// you’re reading...


Voices Plus – tips for writers

Speaking of travel, recently I took a drive up to the Sunshine Coast, about an hour's drive north of my home in Brisbane, to visit a small literary festival. Voices Plus was a one day literary festival at the University of the Sunshine Coast, Australia. I picked up some good advice for people interested in writing, plus some good reading tips, of course.

Every time I drive north along the Bruce Highway to the Sunshine Coast, about once a year I suppose, it seems like there’s less and less bushland and farmland along the way, and more residential and other developments.
I liked the way the University of the Sunshine Coast was near bushland, and it was nice to glance out the window during one of the seminars at the festival and see a couple of kangaroos making themselves at home on the campus.
I gathered many tips about writing at this festival, and I’ll just lay a few of them out.
I managed to ask all the speakers I saw what their favorite books were, too, so their reading suggestions are in here as well. Here goes.
The first session I attended was called “Where Do Stories Come From?”
If you’re a budding novelist, your first instinct might be to write about your own life, but there are other options.
Nerida Newton wrote a historical novel called The Lambing Flat, which involved research into Lambing Flat riots, when European-Australian diggers (fossickers and miners on the gold fields) attacked Chinese miners in 1860-61.
This was on the South-West New South Wales gold fields at Lambing Flat (currently called Young).
Also Ms Newton traveled to a cattle property in Central Queensland where one of the characters lived in her novel. Traveling to Clermont, Central Queensland, was necessary because, as fellow speaker and author Richard Yaxley said, “There is no such thing as a little detail.”

Ms Newton said that once a reader realised a detail was wrong they stopped believing in the story.
The landscape at Clermont hadn’t changed much since the days of early European settlement, so this aided Ms Newton in writing about those times.
And Ms Newton did oral research, talking to many locals in the area and getting stories, for example about a flood in which a piano ended up in a tree and stayed there for many years.
To research the Lambing Flat, New South Wales, scenes Ms Newton read a lot of letters and diaries from witnesses to the massacre of the Chinese fossickers at Lambing Flat.
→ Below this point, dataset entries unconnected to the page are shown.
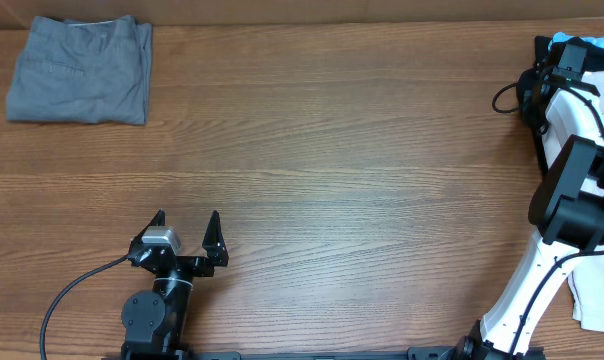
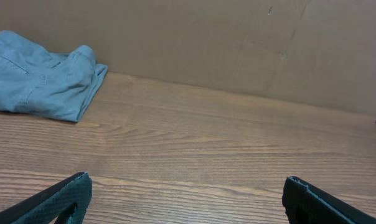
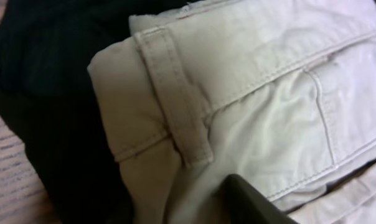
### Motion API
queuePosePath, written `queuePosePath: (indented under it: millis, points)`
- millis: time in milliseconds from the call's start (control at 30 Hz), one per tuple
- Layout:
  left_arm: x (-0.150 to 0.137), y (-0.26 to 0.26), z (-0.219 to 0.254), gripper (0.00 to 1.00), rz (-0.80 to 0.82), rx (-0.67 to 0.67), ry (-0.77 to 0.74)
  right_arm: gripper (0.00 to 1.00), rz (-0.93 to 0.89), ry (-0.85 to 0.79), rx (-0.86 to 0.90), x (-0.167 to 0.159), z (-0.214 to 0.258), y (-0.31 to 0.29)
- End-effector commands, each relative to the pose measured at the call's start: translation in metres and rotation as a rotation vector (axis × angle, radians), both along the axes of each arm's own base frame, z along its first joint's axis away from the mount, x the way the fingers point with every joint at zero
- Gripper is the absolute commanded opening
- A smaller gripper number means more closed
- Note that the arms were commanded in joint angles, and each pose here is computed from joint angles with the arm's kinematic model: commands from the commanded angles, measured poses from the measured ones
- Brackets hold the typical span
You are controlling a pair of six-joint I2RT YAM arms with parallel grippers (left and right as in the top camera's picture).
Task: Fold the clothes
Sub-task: 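Grasp the top beige pants on the stack with the right gripper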
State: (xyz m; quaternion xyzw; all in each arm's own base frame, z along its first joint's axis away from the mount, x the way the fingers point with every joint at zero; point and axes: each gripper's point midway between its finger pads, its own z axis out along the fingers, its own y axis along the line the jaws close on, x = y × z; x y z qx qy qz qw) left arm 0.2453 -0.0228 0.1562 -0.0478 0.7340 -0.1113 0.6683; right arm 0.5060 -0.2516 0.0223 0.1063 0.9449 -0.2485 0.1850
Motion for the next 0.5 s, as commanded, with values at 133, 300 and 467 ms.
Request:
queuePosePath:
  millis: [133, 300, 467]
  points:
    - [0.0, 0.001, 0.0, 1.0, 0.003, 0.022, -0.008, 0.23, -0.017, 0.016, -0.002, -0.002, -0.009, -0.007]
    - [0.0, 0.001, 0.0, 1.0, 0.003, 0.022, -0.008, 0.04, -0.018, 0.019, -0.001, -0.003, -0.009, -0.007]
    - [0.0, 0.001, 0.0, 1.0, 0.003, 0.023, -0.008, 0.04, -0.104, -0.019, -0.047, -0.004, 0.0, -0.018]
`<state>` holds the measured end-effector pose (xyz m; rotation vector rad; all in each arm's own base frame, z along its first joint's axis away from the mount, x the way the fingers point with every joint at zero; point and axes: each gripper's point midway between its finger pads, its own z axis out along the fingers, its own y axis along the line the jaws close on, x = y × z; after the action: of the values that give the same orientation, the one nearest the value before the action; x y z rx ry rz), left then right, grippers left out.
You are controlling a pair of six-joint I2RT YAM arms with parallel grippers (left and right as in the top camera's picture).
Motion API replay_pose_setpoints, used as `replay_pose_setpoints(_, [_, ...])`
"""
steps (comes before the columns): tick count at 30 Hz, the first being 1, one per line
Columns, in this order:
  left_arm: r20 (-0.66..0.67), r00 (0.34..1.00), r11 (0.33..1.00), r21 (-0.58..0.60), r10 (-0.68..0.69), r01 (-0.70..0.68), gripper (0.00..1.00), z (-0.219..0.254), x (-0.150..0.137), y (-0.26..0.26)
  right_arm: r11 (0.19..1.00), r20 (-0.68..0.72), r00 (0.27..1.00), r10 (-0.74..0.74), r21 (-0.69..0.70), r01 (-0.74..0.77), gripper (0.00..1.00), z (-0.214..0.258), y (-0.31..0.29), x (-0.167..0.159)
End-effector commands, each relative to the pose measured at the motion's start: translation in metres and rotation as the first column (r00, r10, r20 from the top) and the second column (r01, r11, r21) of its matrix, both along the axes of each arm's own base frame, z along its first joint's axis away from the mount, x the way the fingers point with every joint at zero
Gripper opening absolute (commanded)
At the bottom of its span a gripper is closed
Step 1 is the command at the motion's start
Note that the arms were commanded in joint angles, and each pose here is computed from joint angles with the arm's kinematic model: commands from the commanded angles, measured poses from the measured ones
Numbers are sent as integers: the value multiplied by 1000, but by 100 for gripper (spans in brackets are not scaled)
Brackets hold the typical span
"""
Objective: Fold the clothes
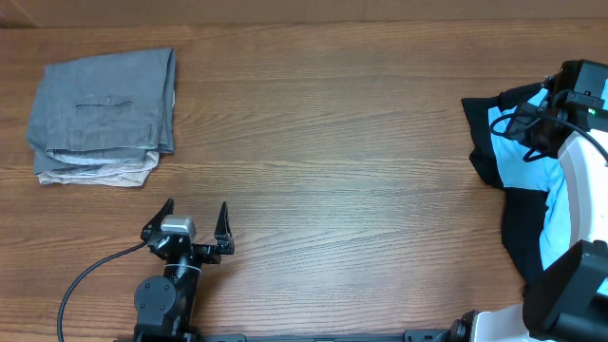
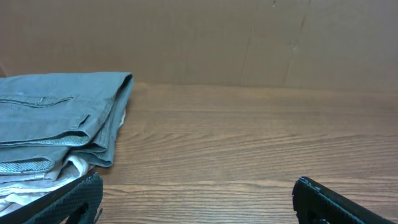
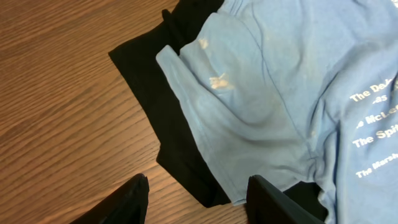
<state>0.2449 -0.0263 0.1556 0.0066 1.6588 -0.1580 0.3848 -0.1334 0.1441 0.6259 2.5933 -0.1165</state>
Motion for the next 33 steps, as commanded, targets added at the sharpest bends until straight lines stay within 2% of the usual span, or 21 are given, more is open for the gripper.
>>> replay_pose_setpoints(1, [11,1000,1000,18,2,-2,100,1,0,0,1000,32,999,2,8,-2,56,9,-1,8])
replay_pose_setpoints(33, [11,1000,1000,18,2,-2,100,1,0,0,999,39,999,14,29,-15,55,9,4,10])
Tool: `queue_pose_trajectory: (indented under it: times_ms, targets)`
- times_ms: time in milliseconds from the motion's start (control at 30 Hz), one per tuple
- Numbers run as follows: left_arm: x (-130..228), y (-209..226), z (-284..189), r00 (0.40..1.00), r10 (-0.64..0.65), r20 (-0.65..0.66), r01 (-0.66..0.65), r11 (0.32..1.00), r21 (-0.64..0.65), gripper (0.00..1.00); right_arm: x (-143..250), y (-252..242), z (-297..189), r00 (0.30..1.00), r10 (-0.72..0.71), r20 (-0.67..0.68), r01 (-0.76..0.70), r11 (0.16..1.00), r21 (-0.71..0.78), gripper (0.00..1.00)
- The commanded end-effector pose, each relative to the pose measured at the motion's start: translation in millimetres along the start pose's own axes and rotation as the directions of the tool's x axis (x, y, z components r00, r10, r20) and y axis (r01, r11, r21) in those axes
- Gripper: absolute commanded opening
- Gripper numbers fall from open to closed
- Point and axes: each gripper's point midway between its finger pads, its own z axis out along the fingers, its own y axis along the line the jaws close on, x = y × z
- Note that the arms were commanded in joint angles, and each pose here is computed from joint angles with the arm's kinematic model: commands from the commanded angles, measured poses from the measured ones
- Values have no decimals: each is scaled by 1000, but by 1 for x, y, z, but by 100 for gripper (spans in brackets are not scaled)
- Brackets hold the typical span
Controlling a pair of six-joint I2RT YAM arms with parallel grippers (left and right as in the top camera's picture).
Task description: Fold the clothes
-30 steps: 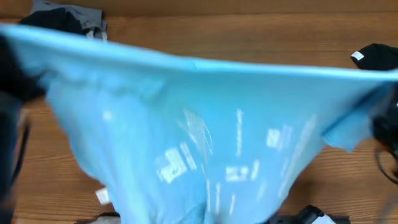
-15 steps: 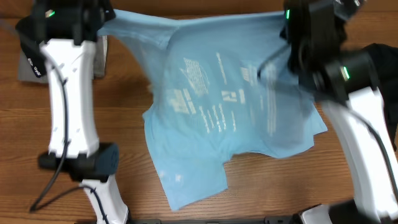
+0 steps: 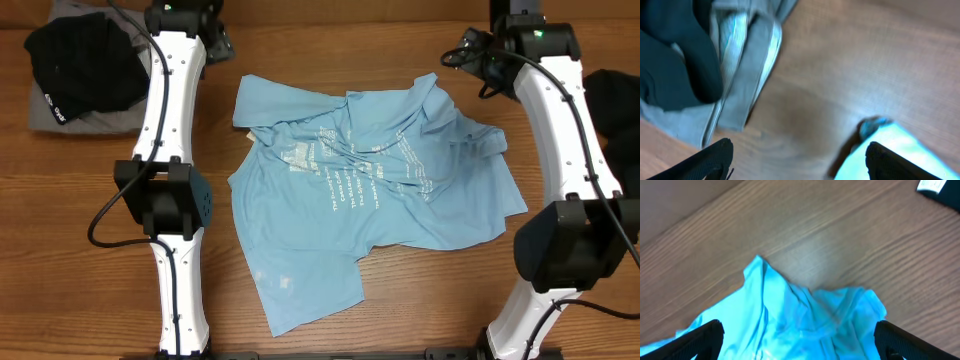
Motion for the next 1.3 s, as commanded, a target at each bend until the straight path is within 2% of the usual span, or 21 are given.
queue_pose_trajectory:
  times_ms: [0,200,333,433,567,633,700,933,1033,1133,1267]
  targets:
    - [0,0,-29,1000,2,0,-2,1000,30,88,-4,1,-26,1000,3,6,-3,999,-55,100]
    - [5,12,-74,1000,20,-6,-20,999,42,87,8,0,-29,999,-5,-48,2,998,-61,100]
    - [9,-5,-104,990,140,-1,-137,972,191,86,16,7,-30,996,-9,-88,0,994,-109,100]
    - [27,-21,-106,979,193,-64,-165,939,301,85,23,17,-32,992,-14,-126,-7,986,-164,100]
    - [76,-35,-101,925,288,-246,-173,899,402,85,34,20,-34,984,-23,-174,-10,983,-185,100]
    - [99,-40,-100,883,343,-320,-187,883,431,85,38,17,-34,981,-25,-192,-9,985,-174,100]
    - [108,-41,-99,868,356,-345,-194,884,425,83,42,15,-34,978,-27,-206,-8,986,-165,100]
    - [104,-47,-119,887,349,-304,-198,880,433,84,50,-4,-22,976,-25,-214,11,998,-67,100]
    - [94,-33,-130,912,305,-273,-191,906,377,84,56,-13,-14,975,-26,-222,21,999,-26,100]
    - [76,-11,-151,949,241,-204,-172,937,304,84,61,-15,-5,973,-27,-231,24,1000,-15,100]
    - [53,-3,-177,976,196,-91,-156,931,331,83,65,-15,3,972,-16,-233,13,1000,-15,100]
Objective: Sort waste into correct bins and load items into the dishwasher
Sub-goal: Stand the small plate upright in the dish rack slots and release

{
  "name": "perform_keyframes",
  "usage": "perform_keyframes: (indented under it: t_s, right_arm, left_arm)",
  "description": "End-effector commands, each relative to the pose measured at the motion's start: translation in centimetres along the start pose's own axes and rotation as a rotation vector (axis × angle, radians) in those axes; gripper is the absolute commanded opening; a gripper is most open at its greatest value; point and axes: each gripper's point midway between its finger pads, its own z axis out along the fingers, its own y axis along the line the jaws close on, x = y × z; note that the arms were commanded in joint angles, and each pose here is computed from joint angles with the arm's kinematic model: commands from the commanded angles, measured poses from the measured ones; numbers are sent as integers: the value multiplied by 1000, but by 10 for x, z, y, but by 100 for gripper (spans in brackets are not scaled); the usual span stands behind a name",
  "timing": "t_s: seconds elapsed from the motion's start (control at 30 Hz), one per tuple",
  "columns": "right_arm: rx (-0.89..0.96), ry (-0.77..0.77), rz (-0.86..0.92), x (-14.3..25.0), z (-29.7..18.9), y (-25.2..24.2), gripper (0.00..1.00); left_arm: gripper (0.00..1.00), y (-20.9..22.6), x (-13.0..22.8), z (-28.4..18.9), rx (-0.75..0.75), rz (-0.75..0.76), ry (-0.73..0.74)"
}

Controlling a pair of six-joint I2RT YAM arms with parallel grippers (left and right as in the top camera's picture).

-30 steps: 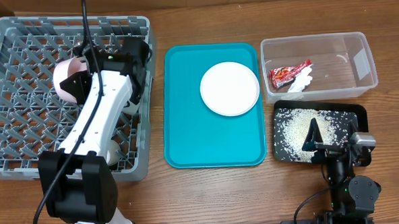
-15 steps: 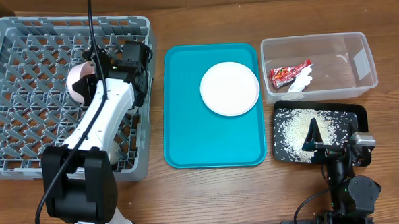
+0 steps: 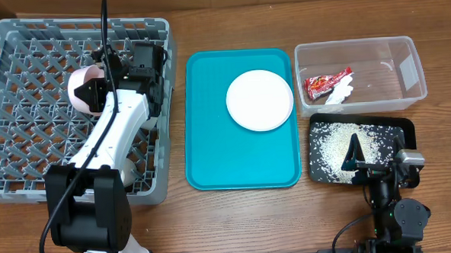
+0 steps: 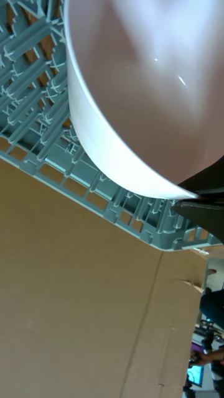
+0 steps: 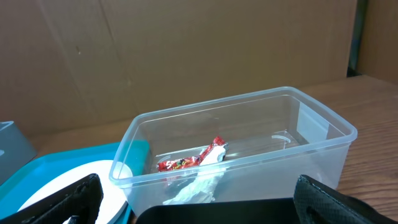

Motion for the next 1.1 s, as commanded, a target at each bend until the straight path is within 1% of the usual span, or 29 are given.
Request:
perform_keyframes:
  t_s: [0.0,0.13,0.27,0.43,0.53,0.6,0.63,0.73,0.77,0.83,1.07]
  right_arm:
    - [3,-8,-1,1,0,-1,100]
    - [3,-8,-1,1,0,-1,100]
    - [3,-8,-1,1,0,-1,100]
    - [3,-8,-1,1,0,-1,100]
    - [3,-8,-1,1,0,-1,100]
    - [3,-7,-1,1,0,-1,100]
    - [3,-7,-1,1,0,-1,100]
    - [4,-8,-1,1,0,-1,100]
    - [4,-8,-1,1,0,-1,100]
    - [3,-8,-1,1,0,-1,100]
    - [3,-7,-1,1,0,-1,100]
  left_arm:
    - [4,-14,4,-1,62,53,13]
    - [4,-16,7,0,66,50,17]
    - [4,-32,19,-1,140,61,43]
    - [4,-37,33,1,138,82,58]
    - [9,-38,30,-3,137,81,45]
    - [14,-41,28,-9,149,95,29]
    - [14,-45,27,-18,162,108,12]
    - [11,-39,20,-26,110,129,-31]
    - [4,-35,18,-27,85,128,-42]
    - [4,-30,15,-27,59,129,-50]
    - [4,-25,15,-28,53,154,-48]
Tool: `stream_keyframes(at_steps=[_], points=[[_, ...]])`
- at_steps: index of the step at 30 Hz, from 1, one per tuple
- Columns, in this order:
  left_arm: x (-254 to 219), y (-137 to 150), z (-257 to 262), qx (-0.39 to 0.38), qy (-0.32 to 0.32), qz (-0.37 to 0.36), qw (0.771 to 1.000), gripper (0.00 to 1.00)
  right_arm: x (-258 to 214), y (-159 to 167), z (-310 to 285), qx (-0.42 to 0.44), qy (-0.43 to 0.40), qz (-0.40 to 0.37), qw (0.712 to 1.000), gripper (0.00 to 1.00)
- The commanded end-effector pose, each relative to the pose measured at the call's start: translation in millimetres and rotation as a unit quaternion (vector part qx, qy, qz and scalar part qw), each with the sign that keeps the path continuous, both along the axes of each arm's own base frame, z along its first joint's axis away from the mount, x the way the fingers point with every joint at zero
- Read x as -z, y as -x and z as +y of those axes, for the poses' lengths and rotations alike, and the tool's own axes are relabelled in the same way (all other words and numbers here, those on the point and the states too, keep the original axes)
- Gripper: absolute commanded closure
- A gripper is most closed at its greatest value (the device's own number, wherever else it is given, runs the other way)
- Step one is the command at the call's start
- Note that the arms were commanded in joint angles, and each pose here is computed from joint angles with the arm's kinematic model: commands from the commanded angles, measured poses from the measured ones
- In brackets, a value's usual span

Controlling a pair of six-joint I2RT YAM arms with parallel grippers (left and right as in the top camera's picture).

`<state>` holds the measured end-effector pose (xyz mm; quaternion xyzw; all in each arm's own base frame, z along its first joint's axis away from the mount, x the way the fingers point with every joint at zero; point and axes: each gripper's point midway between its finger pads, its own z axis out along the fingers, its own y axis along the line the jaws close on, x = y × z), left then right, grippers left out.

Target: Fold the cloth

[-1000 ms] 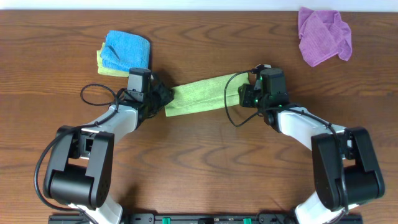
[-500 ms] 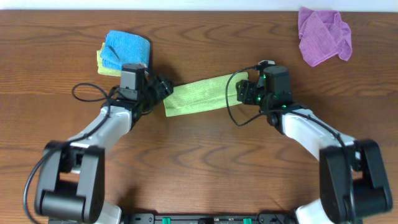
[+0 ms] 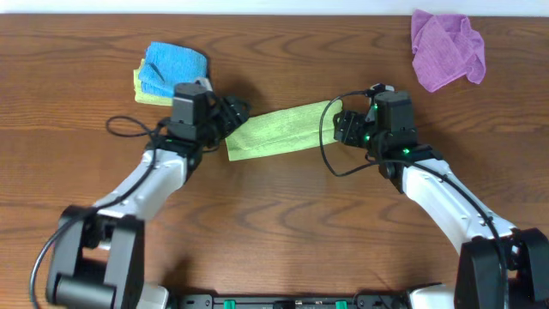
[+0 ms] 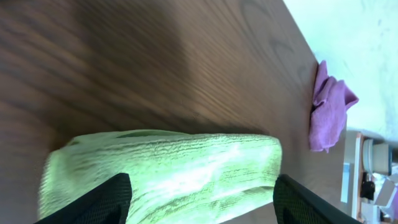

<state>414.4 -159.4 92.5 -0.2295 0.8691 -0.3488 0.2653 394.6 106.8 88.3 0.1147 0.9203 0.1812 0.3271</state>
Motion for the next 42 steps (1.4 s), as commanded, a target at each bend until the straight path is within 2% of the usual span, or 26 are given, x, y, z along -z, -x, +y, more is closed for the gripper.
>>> stream_keyframes(at_steps=[1, 6, 15, 27, 31, 42], points=[[15.3, -7.5, -3.1, -0.015, 0.001, 0.015, 1.000, 0.26, 0.1, 5.1, -4.8, 0.064, -0.050, 0.032, 0.996, 0.24], [45.1, -3.6, -4.1, -0.016, -0.006, 0.050, 0.999, 0.27, 7.9, 15.6, -2.8, 0.063, -0.056, 0.061, 0.995, 0.24], [70.9, 0.2, -2.6, -0.019, -0.020, 0.076, 0.997, 0.28, 12.9, 20.6, -4.5, 0.065, -0.049, 0.074, 0.994, 0.21], [70.9, 0.5, -9.2, -0.014, -0.022, 0.071, 0.997, 0.31, 62.2, 19.7, 0.8, 0.080, -0.062, 0.131, 0.986, 0.25], [70.8, 0.8, -9.7, -0.013, -0.021, 0.071, 0.997, 0.31, 61.1, 9.8, 1.5, 0.081, -0.064, 0.112, 0.988, 0.29], [66.8, -3.5, -10.8, -0.013, -0.017, 0.060, 0.998, 0.35, 79.4, 2.6, -1.3, 0.118, -0.074, 0.119, 0.983, 0.32]])
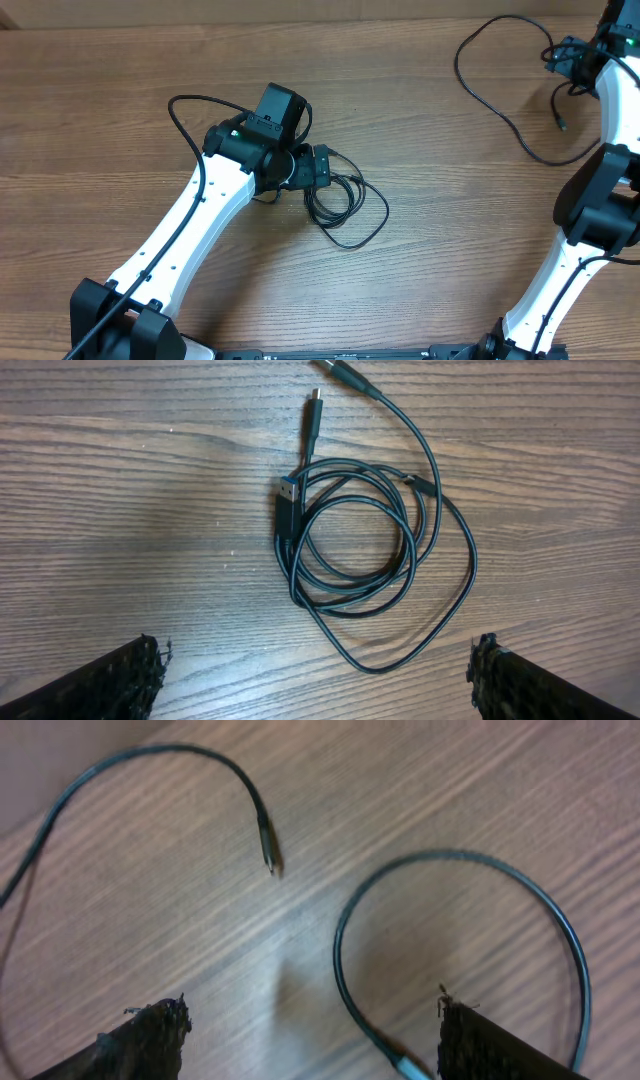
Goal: Untangle cables
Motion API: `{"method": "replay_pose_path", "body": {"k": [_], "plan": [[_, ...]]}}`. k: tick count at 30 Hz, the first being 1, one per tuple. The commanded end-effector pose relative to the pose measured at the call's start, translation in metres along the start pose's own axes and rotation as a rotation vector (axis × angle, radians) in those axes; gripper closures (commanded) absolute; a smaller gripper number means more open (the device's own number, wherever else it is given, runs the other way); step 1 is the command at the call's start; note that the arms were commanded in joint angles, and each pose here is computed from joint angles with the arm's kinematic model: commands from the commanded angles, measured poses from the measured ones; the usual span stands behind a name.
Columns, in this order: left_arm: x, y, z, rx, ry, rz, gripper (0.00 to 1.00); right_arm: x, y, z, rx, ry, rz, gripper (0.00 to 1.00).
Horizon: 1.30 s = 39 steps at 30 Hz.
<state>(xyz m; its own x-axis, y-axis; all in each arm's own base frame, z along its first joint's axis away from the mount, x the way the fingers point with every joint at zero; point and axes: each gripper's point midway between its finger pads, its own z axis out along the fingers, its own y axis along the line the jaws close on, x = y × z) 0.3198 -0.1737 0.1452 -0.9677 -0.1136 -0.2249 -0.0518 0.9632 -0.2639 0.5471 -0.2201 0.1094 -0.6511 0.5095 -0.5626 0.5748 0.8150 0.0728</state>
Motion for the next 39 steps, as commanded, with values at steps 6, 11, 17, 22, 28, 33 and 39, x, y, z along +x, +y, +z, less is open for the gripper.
{"method": "replay_pose_path", "body": {"k": [6, 11, 17, 22, 28, 33, 39], "plan": [[-0.002, 0.004, 0.0, -0.014, -0.009, -0.012, 0.0, 0.023, -0.002, 0.038, 0.012, 0.039, -0.12, 0.35], [-0.002, 0.004, 0.0, -0.014, -0.008, -0.012, 0.01, 0.035, -0.005, 0.054, 0.019, 0.069, -0.143, 0.43], [-0.002, 0.004, 0.0, -0.014, -0.008, -0.012, 0.01, 0.052, -0.008, 0.07, 0.028, 0.116, -0.151, 0.38], [-0.002, 0.004, 0.0, -0.013, -0.008, -0.012, 0.01, 0.062, -0.013, 0.081, 0.035, 0.143, -0.149, 0.41], [-0.002, 0.004, 0.0, -0.014, -0.008, -0.012, 0.0, 0.067, -0.018, 0.081, 0.043, 0.167, -0.146, 0.44], [-0.002, 0.004, 0.0, -0.014, -0.008, -0.012, 0.01, 0.077, -0.013, 0.079, -0.006, 0.211, -0.202, 0.45], [-0.002, 0.004, 0.0, -0.014, -0.008, -0.012, 0.01, 0.085, -0.011, 0.077, -0.025, 0.243, -0.214, 0.57]]}}
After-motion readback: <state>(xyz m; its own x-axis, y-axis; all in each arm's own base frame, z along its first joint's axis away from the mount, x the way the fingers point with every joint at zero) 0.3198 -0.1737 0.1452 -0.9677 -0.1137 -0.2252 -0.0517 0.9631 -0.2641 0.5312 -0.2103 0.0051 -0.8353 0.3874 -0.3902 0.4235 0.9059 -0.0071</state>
Ms Newton noted the difference between their descriptions of the purple Chinese corpses, and official reports which she said only mentioned the death of one man, a European.
Ms Newton said that from all this research she selected “kernels” that struck her in some way, and made scenes of them.
She wrote the scenes depending on how she felt that day, she said.
She wrote the end before she wrote the majority of the story.
The story was written in chunks.
Once you had worked out the motivation and the core emotion of characters the story worked itself out as it moved toward that final scene, she said.
The plot would suggest itself from the characters’ ideas.
“It’s really about emotion,” she said.

She didn’t set out to educate, but to write passionately about the story.
Nerida Newton liked the works of John Steinbeck and Raymond Carver; The Life of Pi, because there wasn’t enough philosophizing in novels these days; and Vernon God Little, because it had a very good narrator.

Richard Yaxley (The Rose Leopard) came up with stories by having a trigger in his life that started his imagination working.
For example, in his novel The Rose Leopard he had a character who cut her hand on some shears, which led to an infection and her death.
Mr Yaxley said this wasn’t from his own experience but from an emotion he felt when a friend died.
Then he researched things like infection and made up the story of the male protagonist struggling to find a way to deal with the death of his wife: the character comes up with the fable of the Rose Leopard to tell his children.
Other triggers for stories included things like a green toy from his home.
In Richard Yaxley’s short story, The Green Toy, he took a green toy as a starting point and developed it into a a symbol of a disintegrating marriage.
He agreed that if you had the final scene worked out in your mind, then you could find your way there and the plot would almost take care of itself. He said he’d been let down by books where there hadn’t been a good ending, and that having that final scene worked out from the beginning was important in his writing. “If you haven’t got the end in mind you haven’t got the story,” he said.
As far as favorite books went: “I loved and continue to love The Great Gatsby,” he said. He,also, liked Raymond Carver, and The Curious Incident of the Dog in the Night-Time by Mark Hadden because of the way the author captured the voice of the narrator with Aspergers Syndrome.